▸ Problem requirements: Only a slice of the listing below is wanted. Retype the lines from the one containing "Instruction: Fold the" through the one containing "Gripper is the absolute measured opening", exactly, both ends included.
++++++++++++++++++++
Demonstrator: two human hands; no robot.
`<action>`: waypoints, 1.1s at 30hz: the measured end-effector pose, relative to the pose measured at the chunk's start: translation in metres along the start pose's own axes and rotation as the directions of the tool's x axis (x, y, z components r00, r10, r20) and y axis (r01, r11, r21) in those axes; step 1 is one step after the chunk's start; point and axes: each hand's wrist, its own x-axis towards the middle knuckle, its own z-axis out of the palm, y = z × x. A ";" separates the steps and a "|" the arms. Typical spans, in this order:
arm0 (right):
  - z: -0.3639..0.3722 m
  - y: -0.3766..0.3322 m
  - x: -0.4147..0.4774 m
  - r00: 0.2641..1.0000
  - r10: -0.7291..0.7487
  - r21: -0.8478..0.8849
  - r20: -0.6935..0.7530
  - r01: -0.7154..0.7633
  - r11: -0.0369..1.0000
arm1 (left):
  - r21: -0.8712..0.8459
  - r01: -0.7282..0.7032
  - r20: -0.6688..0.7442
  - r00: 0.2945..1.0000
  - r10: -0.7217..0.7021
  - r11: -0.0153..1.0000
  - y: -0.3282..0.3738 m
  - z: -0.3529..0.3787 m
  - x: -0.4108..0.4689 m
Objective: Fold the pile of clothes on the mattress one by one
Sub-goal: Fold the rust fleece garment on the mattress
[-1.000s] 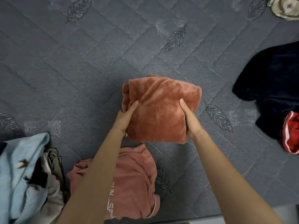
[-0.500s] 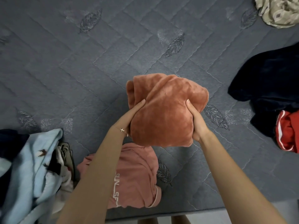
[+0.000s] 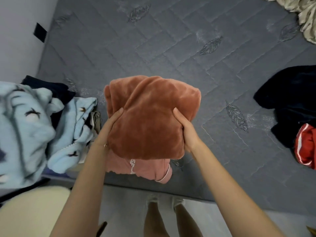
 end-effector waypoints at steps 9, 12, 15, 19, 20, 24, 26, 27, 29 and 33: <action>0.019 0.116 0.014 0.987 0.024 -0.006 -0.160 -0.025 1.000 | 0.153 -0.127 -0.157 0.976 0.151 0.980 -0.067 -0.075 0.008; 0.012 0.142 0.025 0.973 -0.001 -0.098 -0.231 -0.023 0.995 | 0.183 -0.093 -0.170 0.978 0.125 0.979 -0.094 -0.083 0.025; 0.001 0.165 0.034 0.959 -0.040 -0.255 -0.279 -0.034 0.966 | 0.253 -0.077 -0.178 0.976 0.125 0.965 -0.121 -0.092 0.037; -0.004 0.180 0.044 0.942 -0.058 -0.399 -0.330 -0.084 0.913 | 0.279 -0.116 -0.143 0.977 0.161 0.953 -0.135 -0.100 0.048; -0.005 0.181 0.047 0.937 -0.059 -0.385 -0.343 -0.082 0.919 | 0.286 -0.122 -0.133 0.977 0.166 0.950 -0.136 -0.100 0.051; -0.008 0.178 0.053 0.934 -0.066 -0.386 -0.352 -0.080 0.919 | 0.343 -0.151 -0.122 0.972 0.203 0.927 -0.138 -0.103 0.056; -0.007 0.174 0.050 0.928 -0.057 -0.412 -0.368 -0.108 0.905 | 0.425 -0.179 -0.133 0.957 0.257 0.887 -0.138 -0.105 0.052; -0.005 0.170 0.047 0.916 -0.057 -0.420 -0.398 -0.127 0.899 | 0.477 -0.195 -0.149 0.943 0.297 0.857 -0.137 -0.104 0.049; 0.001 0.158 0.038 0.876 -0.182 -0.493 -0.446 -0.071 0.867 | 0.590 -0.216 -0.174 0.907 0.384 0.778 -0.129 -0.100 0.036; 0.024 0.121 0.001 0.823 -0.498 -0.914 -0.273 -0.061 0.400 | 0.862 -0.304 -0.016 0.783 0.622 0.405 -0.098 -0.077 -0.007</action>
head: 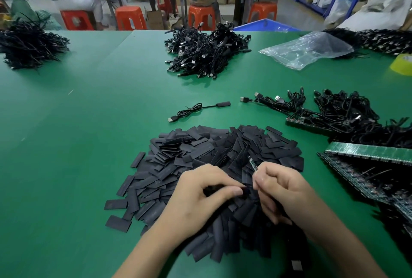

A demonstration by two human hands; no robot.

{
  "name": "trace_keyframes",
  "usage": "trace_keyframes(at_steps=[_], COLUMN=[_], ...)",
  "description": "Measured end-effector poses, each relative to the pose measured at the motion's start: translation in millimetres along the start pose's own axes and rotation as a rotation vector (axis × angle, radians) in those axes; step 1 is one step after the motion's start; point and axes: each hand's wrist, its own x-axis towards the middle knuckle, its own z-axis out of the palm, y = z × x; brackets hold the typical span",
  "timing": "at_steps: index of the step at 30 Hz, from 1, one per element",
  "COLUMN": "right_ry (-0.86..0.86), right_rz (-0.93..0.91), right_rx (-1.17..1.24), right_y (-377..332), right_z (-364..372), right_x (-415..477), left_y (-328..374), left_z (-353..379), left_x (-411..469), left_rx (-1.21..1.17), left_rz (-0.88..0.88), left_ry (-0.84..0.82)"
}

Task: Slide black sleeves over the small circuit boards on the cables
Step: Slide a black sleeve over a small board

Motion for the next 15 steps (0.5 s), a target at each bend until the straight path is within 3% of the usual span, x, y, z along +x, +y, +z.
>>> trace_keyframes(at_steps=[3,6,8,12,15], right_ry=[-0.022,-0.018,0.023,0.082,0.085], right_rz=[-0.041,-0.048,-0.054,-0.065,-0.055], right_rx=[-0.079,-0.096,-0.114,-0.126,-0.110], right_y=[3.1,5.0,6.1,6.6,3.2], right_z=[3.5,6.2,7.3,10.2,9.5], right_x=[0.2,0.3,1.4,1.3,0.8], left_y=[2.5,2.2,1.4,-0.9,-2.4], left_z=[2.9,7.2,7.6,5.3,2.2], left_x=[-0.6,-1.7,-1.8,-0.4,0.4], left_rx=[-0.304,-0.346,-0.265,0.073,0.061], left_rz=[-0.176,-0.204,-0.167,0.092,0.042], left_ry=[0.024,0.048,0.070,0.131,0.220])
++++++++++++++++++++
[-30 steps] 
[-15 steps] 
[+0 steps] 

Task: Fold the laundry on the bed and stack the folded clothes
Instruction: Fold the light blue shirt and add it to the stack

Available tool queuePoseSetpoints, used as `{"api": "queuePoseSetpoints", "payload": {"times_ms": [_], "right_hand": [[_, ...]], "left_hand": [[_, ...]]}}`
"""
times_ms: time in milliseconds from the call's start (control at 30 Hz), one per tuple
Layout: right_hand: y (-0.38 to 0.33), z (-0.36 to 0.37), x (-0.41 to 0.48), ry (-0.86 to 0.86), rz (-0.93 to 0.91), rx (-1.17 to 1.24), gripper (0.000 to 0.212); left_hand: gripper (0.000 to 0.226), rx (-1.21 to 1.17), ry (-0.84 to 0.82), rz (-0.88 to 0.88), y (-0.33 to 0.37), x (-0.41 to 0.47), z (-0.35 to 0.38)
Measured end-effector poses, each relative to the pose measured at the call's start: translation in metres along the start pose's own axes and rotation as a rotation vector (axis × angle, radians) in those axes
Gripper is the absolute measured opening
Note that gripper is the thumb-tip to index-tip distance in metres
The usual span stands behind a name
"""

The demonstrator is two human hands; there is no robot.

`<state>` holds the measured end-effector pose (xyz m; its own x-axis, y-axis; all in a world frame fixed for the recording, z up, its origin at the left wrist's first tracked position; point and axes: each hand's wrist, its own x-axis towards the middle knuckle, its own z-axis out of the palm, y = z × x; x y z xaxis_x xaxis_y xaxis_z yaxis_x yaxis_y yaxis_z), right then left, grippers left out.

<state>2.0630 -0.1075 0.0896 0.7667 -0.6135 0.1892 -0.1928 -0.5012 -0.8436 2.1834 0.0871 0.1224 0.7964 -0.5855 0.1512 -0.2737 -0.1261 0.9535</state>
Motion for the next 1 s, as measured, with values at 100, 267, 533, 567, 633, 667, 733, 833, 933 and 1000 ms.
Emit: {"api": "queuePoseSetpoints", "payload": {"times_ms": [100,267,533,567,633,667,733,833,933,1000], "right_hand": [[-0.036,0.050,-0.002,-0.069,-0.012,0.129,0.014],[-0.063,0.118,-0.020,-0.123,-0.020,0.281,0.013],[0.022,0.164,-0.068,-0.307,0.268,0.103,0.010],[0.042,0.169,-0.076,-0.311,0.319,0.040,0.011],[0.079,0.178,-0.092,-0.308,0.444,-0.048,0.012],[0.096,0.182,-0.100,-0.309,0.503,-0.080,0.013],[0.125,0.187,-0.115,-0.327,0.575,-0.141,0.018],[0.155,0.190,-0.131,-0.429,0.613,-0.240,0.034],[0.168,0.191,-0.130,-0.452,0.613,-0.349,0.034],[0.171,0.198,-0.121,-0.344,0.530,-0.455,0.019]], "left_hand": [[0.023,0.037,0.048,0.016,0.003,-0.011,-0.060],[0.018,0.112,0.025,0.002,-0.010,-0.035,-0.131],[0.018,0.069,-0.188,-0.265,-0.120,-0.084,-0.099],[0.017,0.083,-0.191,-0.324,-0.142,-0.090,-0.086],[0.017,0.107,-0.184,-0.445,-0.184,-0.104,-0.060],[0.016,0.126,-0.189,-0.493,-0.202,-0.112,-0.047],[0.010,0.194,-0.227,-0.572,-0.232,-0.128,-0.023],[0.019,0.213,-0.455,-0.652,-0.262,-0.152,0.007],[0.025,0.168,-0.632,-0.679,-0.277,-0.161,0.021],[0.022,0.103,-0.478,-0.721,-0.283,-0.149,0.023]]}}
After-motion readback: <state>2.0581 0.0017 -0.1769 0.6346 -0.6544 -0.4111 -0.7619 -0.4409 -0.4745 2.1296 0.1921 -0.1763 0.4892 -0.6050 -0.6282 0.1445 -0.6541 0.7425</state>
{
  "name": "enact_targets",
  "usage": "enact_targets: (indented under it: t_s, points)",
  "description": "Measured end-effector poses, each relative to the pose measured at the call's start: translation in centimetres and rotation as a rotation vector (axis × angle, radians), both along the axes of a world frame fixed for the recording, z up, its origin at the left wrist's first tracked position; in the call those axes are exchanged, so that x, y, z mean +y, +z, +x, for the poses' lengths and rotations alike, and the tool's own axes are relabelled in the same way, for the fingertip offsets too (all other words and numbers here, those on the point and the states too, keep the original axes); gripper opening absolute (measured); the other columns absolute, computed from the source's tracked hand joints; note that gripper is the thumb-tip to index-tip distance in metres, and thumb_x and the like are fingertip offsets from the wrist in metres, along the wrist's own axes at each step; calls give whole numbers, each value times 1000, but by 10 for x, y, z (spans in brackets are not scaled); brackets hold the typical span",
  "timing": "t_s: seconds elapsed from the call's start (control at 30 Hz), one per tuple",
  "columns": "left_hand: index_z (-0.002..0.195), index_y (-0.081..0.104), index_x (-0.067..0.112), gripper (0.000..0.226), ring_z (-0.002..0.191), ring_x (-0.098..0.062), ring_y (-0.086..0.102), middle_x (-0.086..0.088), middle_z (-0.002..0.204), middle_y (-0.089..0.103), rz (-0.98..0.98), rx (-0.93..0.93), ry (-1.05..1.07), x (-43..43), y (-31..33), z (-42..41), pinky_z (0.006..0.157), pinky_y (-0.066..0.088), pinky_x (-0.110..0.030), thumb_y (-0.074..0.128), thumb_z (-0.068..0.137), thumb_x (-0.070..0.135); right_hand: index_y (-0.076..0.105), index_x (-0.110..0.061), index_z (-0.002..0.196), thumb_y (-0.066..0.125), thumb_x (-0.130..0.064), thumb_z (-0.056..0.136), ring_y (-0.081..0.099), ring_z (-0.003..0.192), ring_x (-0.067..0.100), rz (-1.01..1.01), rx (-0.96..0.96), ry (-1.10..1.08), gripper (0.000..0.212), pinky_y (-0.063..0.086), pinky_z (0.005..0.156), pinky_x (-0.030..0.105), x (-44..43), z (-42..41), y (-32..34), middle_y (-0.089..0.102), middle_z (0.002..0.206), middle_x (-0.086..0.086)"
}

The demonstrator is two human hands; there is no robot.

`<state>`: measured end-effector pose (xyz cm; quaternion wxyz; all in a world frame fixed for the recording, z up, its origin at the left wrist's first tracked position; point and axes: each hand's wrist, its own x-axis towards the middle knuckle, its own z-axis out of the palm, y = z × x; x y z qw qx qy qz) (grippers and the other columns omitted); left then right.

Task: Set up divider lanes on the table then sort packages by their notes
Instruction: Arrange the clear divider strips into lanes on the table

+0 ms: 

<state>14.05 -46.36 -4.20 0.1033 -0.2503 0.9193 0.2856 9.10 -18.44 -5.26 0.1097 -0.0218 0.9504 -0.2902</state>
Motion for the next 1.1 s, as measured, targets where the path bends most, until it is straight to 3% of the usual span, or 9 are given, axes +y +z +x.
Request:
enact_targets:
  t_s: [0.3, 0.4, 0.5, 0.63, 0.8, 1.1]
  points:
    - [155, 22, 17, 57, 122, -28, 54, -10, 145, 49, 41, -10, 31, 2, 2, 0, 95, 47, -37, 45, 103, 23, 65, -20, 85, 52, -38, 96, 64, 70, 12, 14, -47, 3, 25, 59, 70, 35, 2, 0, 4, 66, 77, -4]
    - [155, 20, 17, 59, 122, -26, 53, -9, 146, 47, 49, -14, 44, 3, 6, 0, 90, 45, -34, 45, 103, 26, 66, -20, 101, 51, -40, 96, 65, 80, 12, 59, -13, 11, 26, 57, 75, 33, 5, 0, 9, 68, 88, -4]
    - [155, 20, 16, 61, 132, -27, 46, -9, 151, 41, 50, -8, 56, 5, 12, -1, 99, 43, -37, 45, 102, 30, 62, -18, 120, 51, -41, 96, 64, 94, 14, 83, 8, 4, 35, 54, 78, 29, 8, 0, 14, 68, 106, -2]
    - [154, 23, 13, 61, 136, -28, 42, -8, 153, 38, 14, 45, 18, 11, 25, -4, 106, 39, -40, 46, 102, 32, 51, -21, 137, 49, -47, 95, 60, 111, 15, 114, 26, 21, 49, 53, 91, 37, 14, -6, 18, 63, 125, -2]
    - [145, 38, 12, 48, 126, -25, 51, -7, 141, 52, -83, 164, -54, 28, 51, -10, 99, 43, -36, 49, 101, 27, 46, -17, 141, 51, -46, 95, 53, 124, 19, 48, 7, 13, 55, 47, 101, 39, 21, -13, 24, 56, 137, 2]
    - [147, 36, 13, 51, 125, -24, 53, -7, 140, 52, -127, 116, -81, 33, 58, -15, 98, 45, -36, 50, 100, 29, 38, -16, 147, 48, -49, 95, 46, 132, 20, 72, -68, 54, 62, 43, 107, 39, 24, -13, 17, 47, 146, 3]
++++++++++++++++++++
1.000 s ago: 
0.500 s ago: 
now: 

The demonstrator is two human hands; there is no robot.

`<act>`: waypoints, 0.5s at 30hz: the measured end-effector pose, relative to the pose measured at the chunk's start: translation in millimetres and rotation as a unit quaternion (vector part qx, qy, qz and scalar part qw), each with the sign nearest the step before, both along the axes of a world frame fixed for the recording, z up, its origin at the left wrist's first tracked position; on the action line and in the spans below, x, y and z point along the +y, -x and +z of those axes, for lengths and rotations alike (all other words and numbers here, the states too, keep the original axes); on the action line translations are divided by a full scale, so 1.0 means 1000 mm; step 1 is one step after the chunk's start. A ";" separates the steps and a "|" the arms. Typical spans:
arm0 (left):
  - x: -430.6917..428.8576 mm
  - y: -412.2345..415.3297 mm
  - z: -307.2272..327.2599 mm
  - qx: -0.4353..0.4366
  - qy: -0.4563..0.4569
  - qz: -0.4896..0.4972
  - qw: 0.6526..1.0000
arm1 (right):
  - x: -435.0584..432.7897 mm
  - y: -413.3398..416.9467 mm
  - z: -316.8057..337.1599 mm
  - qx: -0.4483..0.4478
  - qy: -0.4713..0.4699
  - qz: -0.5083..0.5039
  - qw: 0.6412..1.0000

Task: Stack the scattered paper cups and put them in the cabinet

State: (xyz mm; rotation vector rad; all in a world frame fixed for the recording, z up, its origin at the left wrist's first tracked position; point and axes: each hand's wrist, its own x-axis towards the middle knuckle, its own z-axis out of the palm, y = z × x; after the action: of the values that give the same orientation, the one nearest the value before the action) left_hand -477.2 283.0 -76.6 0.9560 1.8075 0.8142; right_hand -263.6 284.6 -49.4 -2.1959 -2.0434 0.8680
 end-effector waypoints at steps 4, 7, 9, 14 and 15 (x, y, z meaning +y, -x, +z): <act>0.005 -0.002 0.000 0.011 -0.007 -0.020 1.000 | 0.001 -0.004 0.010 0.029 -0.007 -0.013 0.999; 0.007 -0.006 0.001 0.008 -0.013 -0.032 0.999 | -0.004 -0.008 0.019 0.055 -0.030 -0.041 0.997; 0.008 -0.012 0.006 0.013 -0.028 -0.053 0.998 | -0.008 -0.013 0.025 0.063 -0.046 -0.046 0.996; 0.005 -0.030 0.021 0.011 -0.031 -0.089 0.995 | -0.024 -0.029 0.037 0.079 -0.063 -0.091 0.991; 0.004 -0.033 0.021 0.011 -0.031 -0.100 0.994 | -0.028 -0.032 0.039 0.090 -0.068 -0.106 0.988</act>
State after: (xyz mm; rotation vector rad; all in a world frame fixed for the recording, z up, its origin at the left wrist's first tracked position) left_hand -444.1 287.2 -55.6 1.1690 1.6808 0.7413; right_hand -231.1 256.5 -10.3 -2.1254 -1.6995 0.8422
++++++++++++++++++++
▸ Answer to this problem:
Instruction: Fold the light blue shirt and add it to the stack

Available tool queuePoseSetpoints, used as `{"api": "queuePoseSetpoints", "payload": {"times_ms": [_], "right_hand": [[_, ...]], "left_hand": [[_, ...]]}}`
"""
times_ms: time in milliseconds from the call's start (control at 30 Hz), one per tuple
Layout: right_hand: y (-0.38 to 0.33), z (-0.36 to 0.37), x (-0.41 to 0.48), ry (-0.86 to 0.86), rz (-0.93 to 0.91), rx (-1.17 to 1.24), gripper (0.000 to 0.212); left_hand: gripper (0.000 to 0.226), rx (-1.21 to 1.17), ry (-0.84 to 0.82), rz (-0.88 to 0.88), y (-0.33 to 0.37), x (-0.41 to 0.47), z (-0.35 to 0.38)
Measured end-effector poses, each relative to the pose measured at the call's start: translation in metres along the start pose's own axes and rotation as a rotation vector (axis × angle, radians) in those axes
Gripper is the absolute measured opening

No more work is needed for this exercise.